● WHAT YOU SHOULD DO: Among the lines below, restate word for word only those from the line with "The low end" through the line with "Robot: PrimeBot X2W", with both end lines kept.

● MATERIALS PROVIDED:
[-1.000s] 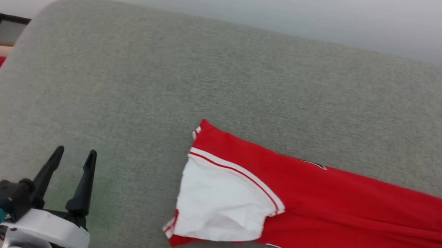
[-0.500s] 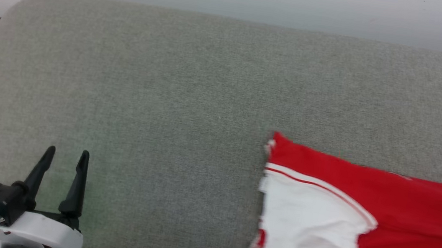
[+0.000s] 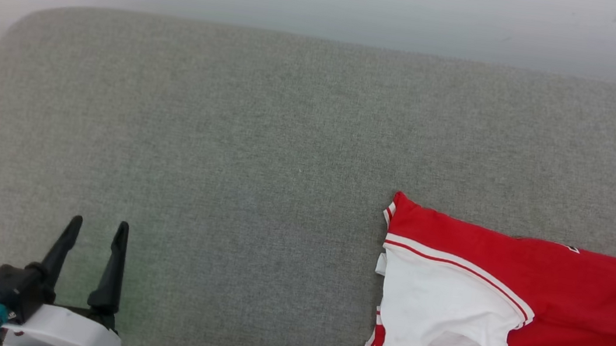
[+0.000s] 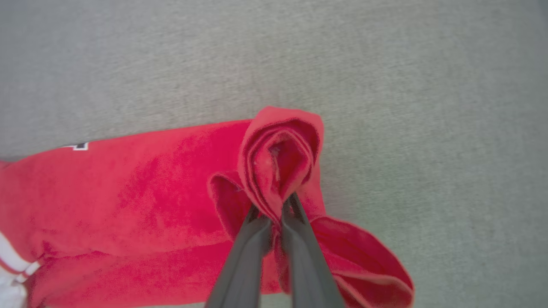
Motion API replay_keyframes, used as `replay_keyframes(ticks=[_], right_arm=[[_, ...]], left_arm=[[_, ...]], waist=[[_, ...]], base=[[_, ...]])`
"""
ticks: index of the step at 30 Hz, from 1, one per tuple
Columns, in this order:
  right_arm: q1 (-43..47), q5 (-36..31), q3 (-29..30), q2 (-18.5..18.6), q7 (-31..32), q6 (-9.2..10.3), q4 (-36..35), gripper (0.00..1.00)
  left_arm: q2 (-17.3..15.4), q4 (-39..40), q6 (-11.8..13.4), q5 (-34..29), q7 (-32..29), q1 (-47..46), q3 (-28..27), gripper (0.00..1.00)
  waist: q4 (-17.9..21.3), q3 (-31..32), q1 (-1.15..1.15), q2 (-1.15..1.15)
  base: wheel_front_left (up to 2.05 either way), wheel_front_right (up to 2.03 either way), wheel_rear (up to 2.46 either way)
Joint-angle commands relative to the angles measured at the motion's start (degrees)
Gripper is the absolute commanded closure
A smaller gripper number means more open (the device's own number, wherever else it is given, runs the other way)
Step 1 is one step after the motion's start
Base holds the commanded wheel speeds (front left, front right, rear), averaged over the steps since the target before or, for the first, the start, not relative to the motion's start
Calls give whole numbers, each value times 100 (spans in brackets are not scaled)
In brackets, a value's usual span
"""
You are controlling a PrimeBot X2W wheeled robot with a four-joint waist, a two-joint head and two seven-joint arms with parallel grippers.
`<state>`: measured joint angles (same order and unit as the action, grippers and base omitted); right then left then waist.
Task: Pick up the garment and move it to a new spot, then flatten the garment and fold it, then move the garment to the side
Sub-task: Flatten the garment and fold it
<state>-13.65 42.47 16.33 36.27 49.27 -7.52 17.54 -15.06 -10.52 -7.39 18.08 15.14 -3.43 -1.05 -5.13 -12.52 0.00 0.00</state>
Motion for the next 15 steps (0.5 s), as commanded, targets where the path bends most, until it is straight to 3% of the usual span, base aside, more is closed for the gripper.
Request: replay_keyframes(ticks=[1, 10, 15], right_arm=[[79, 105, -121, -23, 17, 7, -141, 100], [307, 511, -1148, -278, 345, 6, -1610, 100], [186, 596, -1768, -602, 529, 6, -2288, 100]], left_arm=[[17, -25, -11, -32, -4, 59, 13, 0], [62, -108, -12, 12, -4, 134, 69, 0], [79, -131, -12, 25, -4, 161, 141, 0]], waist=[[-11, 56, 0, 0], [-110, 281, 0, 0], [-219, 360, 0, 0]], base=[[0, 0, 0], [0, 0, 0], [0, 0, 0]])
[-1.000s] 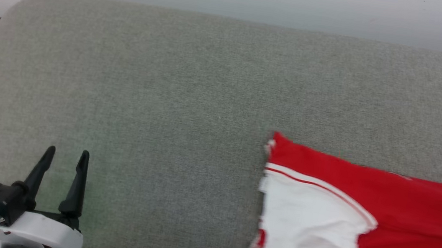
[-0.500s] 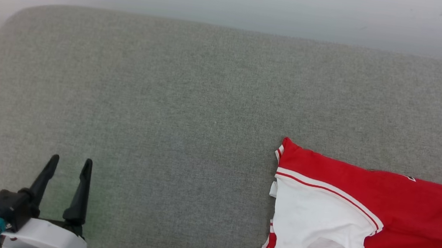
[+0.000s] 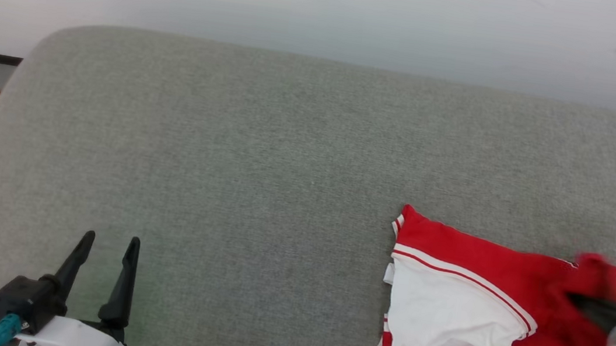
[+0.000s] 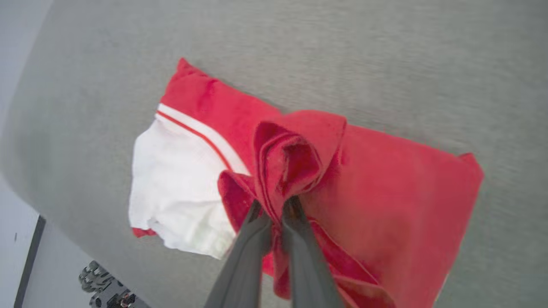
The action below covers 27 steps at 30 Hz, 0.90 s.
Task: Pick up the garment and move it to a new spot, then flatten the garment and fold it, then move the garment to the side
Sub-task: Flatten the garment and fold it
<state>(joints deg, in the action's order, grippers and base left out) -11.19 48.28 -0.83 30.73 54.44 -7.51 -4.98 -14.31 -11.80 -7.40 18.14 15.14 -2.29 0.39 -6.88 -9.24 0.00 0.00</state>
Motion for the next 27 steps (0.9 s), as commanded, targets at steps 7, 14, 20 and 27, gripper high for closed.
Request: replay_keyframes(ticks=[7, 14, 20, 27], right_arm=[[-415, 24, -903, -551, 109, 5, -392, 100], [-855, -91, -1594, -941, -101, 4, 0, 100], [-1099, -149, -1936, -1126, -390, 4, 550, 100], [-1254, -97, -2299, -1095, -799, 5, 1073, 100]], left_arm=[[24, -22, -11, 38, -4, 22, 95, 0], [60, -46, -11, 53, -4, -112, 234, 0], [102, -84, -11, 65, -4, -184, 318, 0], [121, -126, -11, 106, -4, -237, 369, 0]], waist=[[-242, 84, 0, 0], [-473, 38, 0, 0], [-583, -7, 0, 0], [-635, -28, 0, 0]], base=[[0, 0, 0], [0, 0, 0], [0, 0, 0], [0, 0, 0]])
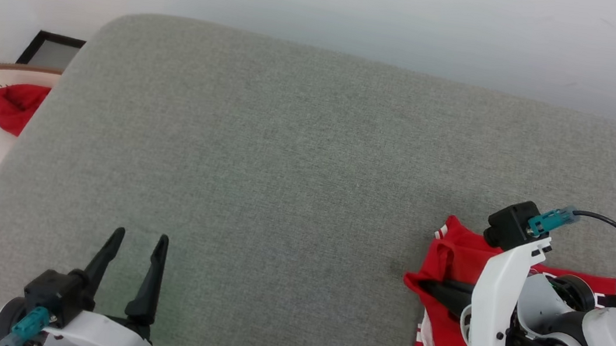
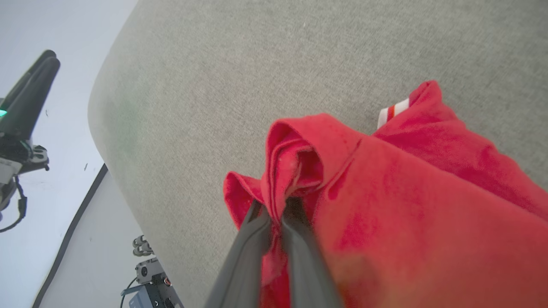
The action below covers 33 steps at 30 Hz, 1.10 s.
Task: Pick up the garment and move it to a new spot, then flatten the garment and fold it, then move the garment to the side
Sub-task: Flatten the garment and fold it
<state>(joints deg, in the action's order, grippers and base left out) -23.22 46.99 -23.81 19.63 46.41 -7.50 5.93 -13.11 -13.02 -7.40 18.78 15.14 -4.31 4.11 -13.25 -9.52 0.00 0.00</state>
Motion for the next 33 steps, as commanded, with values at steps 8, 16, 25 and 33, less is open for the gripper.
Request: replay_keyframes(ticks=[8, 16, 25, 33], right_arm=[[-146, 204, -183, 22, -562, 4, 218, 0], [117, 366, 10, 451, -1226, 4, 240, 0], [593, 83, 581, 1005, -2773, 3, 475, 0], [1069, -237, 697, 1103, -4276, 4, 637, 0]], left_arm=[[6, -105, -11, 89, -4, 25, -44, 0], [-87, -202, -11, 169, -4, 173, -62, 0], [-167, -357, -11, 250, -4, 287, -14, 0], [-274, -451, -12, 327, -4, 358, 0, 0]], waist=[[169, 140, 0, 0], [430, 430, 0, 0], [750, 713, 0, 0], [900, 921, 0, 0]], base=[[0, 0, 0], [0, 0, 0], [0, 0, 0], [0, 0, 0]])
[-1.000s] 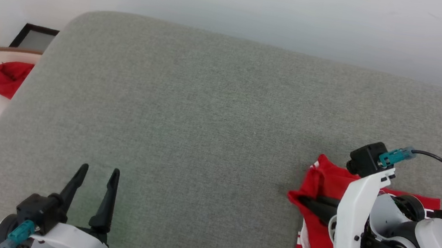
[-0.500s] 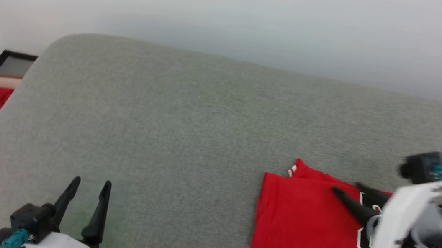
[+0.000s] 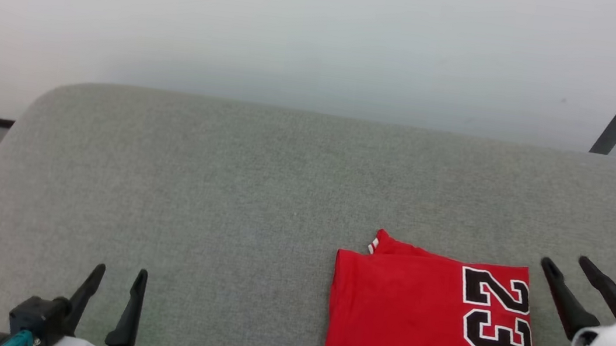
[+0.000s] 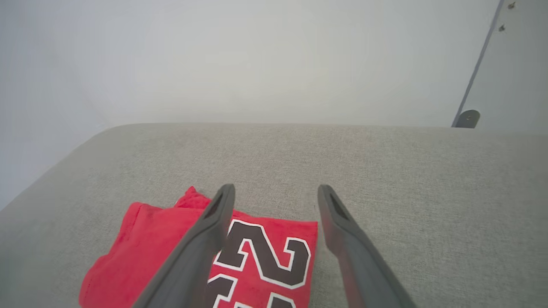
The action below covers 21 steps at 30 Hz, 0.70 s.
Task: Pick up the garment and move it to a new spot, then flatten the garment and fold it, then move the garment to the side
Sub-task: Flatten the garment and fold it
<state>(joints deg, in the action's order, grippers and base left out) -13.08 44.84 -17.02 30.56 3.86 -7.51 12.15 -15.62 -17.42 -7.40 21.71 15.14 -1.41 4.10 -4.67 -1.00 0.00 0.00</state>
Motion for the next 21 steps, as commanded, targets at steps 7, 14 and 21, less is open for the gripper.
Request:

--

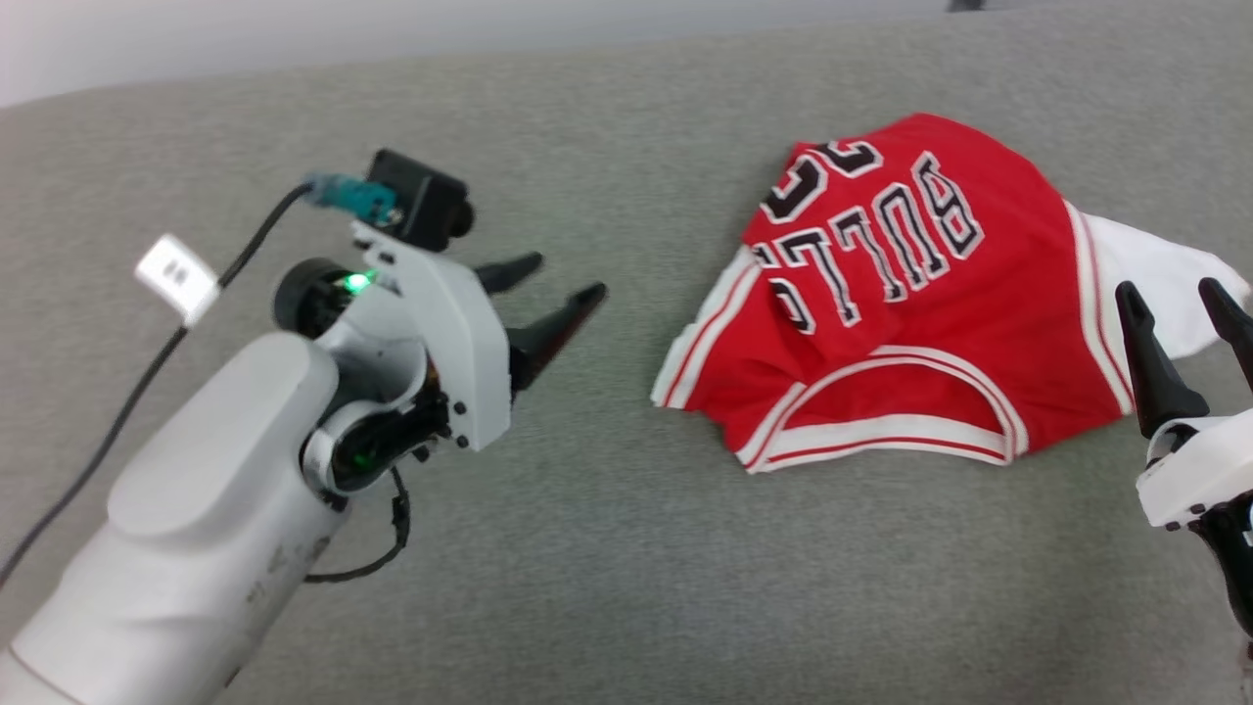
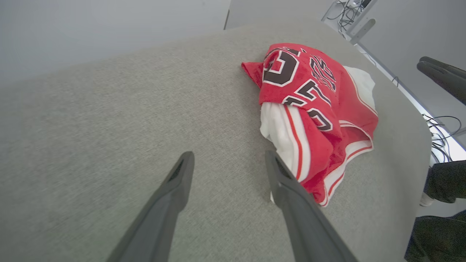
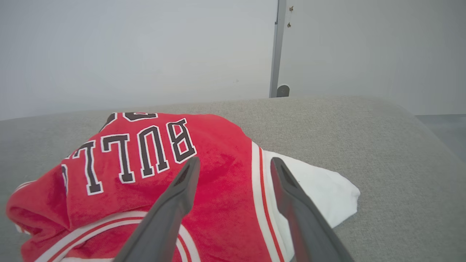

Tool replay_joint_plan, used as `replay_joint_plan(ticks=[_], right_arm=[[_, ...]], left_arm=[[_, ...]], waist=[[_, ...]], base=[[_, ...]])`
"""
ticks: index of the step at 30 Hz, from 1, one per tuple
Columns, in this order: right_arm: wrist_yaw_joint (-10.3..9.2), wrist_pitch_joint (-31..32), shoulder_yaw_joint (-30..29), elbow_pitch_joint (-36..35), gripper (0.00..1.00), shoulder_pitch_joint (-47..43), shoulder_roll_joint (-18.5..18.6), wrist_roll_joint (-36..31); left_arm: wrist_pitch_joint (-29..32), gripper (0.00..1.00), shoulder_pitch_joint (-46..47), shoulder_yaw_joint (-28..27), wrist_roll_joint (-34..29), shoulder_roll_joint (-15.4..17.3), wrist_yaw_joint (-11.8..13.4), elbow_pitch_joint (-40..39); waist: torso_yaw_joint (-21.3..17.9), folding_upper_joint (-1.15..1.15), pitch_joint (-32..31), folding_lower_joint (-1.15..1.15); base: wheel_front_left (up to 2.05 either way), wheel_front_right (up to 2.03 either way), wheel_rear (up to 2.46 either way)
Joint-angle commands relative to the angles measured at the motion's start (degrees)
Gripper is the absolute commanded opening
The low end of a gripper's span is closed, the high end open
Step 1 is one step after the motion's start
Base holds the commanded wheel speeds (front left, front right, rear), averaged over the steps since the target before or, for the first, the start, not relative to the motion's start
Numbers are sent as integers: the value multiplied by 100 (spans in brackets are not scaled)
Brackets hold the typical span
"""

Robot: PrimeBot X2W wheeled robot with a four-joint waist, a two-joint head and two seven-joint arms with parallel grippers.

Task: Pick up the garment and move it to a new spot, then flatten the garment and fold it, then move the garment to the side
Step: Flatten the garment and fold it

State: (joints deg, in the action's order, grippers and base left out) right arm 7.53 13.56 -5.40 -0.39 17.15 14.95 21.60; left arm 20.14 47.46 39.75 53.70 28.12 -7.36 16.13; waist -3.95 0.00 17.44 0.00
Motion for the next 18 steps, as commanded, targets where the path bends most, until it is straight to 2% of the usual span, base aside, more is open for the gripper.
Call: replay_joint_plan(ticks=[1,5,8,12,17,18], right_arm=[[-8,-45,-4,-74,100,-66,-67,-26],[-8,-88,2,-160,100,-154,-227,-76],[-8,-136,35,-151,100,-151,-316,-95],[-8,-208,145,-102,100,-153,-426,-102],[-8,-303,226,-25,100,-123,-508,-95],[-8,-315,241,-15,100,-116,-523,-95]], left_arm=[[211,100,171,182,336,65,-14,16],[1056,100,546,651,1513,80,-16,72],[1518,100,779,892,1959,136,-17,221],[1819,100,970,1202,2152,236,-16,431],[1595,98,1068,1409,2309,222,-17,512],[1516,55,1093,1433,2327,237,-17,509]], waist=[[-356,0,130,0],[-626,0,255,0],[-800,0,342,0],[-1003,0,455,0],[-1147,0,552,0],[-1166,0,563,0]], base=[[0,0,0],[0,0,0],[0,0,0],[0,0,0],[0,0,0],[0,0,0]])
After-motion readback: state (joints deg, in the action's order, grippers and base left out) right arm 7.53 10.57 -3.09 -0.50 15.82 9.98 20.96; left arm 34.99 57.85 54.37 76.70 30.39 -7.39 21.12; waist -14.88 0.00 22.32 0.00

● YOUR SOLUTION:
The low end of a gripper's span is closed, the high end open
Step 1 is one step after the motion's start
Base holds the commanded wheel speeds (front left, front right, rear), averaged over the steps since the target before or, for the first, the start, not relative to the motion's start
Numbers are sent as integers: the value multiplied by 100 (spans in brackets are not scaled)
Brackets hold the typical span
"""

Robot: PrimeBot X2W wheeled robot with a four-joint waist, a two-joint head and two seven-joint arms with parallel grippers.

The exercise requires nothing more than what has been given.